▶ **Records from a dataset**:
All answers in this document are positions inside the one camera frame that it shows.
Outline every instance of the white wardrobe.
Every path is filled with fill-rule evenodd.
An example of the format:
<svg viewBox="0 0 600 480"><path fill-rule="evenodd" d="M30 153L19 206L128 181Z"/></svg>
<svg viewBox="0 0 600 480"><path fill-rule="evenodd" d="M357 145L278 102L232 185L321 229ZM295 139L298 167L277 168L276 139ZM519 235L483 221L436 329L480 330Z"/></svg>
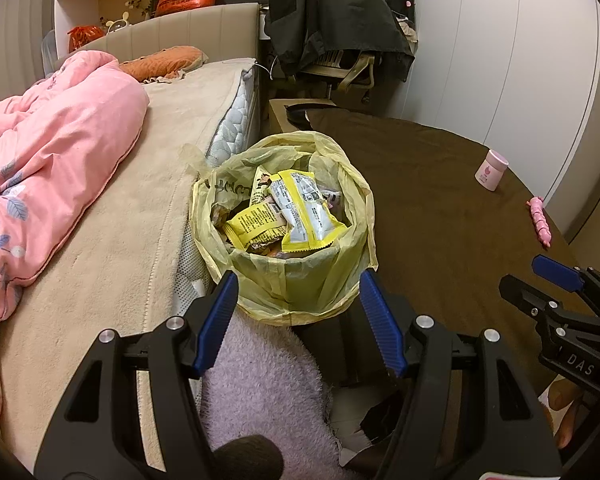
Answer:
<svg viewBox="0 0 600 480"><path fill-rule="evenodd" d="M565 231L600 176L599 3L416 0L416 28L379 112L497 150Z"/></svg>

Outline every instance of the headboard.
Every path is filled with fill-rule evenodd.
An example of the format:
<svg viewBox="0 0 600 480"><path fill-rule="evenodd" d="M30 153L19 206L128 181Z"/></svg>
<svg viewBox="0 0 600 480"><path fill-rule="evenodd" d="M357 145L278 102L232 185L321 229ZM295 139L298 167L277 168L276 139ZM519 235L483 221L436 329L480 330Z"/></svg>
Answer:
<svg viewBox="0 0 600 480"><path fill-rule="evenodd" d="M202 50L210 62L258 57L259 20L258 4L251 3L184 10L129 25L75 52L103 50L122 63L171 46L190 45ZM56 70L66 57L56 62Z"/></svg>

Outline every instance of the blue gripper pad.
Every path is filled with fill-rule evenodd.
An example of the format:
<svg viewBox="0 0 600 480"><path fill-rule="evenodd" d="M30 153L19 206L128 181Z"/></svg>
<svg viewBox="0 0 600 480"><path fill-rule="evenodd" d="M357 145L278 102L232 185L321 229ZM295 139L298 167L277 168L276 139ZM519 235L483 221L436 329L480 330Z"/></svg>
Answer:
<svg viewBox="0 0 600 480"><path fill-rule="evenodd" d="M404 337L386 304L371 270L360 275L360 301L374 332L376 343L387 368L398 377L404 377L408 363L404 357Z"/></svg>
<svg viewBox="0 0 600 480"><path fill-rule="evenodd" d="M547 258L544 254L538 254L533 259L531 268L537 276L563 288L567 292L582 290L584 286L584 281L577 270Z"/></svg>
<svg viewBox="0 0 600 480"><path fill-rule="evenodd" d="M238 301L238 277L235 273L225 273L213 296L215 301L200 329L198 353L193 363L193 369L201 377L216 363L224 334Z"/></svg>

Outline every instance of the pink blanket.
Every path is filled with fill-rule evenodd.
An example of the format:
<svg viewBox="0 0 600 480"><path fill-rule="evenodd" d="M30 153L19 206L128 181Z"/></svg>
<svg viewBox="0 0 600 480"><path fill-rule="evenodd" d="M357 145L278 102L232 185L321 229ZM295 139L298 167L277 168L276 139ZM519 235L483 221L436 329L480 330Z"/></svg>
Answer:
<svg viewBox="0 0 600 480"><path fill-rule="evenodd" d="M142 85L96 50L0 102L0 320L138 140L148 104Z"/></svg>

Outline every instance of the pink caterpillar toy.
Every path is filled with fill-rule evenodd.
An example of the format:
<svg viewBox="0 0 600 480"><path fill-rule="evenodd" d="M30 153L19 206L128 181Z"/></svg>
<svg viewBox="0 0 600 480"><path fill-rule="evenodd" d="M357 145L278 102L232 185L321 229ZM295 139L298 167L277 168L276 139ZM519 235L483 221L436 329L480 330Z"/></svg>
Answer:
<svg viewBox="0 0 600 480"><path fill-rule="evenodd" d="M549 224L547 223L546 218L544 217L544 212L542 211L542 199L538 196L535 196L526 204L529 206L531 218L536 226L538 240L540 240L540 243L546 248L551 247L551 231L549 231Z"/></svg>

▶ **REQUIREMENT**:
Write the records above out again exactly, with no pictures in your copy.

▶ **OUTPUT**:
All answers in this document are positions inside the one camera frame that it shows.
Outline every instance of the white wardrobe.
Every path is filled with fill-rule evenodd.
An example of the format:
<svg viewBox="0 0 600 480"><path fill-rule="evenodd" d="M30 153L19 206L128 181Z"/></svg>
<svg viewBox="0 0 600 480"><path fill-rule="evenodd" d="M357 145L278 102L232 185L321 229ZM295 139L298 167L277 168L276 139ZM519 235L483 221L436 329L480 330Z"/></svg>
Answer:
<svg viewBox="0 0 600 480"><path fill-rule="evenodd" d="M565 231L600 176L599 3L416 0L416 28L379 112L497 150Z"/></svg>

Outline every instance of the headboard.
Every path is filled with fill-rule evenodd.
An example of the format:
<svg viewBox="0 0 600 480"><path fill-rule="evenodd" d="M30 153L19 206L128 181Z"/></svg>
<svg viewBox="0 0 600 480"><path fill-rule="evenodd" d="M357 145L278 102L232 185L321 229ZM295 139L298 167L277 168L276 139ZM519 235L483 221L436 329L480 330Z"/></svg>
Answer:
<svg viewBox="0 0 600 480"><path fill-rule="evenodd" d="M202 50L210 62L258 57L259 20L258 4L251 3L184 10L129 25L75 52L103 50L122 63L171 46L190 45ZM56 70L66 57L56 62Z"/></svg>

Outline every instance of the blue gripper pad.
Every path is filled with fill-rule evenodd.
An example of the format:
<svg viewBox="0 0 600 480"><path fill-rule="evenodd" d="M30 153L19 206L128 181Z"/></svg>
<svg viewBox="0 0 600 480"><path fill-rule="evenodd" d="M357 145L278 102L232 185L321 229ZM295 139L298 167L277 168L276 139ZM519 235L483 221L436 329L480 330Z"/></svg>
Answer:
<svg viewBox="0 0 600 480"><path fill-rule="evenodd" d="M404 337L386 304L371 270L360 275L360 301L374 332L376 343L387 368L398 377L404 377L408 363L404 357Z"/></svg>
<svg viewBox="0 0 600 480"><path fill-rule="evenodd" d="M547 258L544 254L538 254L533 259L531 268L537 276L563 288L567 292L582 290L584 286L584 281L577 270Z"/></svg>
<svg viewBox="0 0 600 480"><path fill-rule="evenodd" d="M238 301L238 277L235 273L225 273L213 296L215 301L200 329L198 353L193 363L193 369L201 377L216 363L224 334Z"/></svg>

Outline every instance of the pink blanket.
Every path is filled with fill-rule evenodd.
An example of the format:
<svg viewBox="0 0 600 480"><path fill-rule="evenodd" d="M30 153L19 206L128 181Z"/></svg>
<svg viewBox="0 0 600 480"><path fill-rule="evenodd" d="M357 145L278 102L232 185L321 229ZM295 139L298 167L277 168L276 139ZM519 235L483 221L436 329L480 330Z"/></svg>
Answer:
<svg viewBox="0 0 600 480"><path fill-rule="evenodd" d="M142 85L96 50L0 102L0 320L138 140L148 104Z"/></svg>

Outline every instance of the pink caterpillar toy.
Every path is filled with fill-rule evenodd.
An example of the format:
<svg viewBox="0 0 600 480"><path fill-rule="evenodd" d="M30 153L19 206L128 181Z"/></svg>
<svg viewBox="0 0 600 480"><path fill-rule="evenodd" d="M357 145L278 102L232 185L321 229ZM295 139L298 167L277 168L276 139ZM519 235L483 221L436 329L480 330Z"/></svg>
Answer:
<svg viewBox="0 0 600 480"><path fill-rule="evenodd" d="M549 224L547 223L546 218L544 217L544 212L542 211L542 199L538 196L535 196L526 204L529 206L531 218L536 226L538 240L540 240L540 243L546 248L551 247L551 231L549 231Z"/></svg>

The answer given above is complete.